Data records
******************************
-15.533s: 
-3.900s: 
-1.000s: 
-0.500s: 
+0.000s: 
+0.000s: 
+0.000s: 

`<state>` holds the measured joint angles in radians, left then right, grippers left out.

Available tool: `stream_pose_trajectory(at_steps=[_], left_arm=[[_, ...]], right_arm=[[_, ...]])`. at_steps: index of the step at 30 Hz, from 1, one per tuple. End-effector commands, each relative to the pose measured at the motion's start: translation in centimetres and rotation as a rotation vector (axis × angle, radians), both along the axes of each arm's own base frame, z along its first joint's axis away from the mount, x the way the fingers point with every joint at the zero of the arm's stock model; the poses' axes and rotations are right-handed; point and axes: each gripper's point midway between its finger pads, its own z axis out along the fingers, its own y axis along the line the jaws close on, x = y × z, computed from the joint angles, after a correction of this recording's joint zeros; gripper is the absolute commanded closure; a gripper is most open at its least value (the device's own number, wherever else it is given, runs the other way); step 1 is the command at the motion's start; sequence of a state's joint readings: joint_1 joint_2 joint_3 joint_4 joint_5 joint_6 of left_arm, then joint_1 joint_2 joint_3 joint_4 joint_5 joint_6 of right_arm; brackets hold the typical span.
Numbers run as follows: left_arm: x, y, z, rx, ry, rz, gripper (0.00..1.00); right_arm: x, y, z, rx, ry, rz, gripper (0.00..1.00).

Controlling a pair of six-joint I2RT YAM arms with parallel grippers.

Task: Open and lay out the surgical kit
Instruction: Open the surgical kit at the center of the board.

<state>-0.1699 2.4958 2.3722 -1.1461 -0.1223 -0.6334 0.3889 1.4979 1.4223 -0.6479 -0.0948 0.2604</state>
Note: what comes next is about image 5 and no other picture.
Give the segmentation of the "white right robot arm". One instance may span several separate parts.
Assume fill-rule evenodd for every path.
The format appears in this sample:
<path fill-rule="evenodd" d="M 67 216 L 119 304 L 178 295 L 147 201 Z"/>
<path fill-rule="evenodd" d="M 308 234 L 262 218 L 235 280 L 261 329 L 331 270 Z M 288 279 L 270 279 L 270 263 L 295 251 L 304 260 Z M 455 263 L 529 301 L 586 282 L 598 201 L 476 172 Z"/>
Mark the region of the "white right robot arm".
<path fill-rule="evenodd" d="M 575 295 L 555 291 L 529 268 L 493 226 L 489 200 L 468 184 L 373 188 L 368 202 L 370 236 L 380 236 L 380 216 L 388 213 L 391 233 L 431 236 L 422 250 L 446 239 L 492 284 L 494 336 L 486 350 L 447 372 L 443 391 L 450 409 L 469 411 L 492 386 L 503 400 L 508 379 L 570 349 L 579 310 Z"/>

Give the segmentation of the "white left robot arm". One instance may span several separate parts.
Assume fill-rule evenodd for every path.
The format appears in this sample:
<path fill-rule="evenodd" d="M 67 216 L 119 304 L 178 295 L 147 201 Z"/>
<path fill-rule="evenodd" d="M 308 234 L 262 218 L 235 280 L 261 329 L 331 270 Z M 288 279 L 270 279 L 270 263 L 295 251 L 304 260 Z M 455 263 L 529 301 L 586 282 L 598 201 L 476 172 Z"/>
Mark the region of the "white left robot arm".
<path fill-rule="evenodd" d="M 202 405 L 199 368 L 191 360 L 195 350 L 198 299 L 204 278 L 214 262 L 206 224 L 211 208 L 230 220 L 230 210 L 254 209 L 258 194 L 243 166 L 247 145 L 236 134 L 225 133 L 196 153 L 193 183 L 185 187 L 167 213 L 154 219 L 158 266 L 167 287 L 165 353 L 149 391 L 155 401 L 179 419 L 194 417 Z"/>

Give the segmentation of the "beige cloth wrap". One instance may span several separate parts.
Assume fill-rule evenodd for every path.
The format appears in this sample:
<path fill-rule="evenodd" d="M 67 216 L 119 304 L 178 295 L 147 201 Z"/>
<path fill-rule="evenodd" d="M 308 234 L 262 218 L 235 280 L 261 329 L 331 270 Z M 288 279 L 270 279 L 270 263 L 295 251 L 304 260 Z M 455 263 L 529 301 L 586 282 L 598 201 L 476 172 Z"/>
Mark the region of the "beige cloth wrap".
******************************
Return all lines from the entries that contain the string "parts".

Give the segmentation of the "white right robot arm". One instance may span several separate parts.
Give the segmentation of the "white left robot arm". One instance may span several separate parts.
Give the segmentation of the "beige cloth wrap". One instance may span several separate parts.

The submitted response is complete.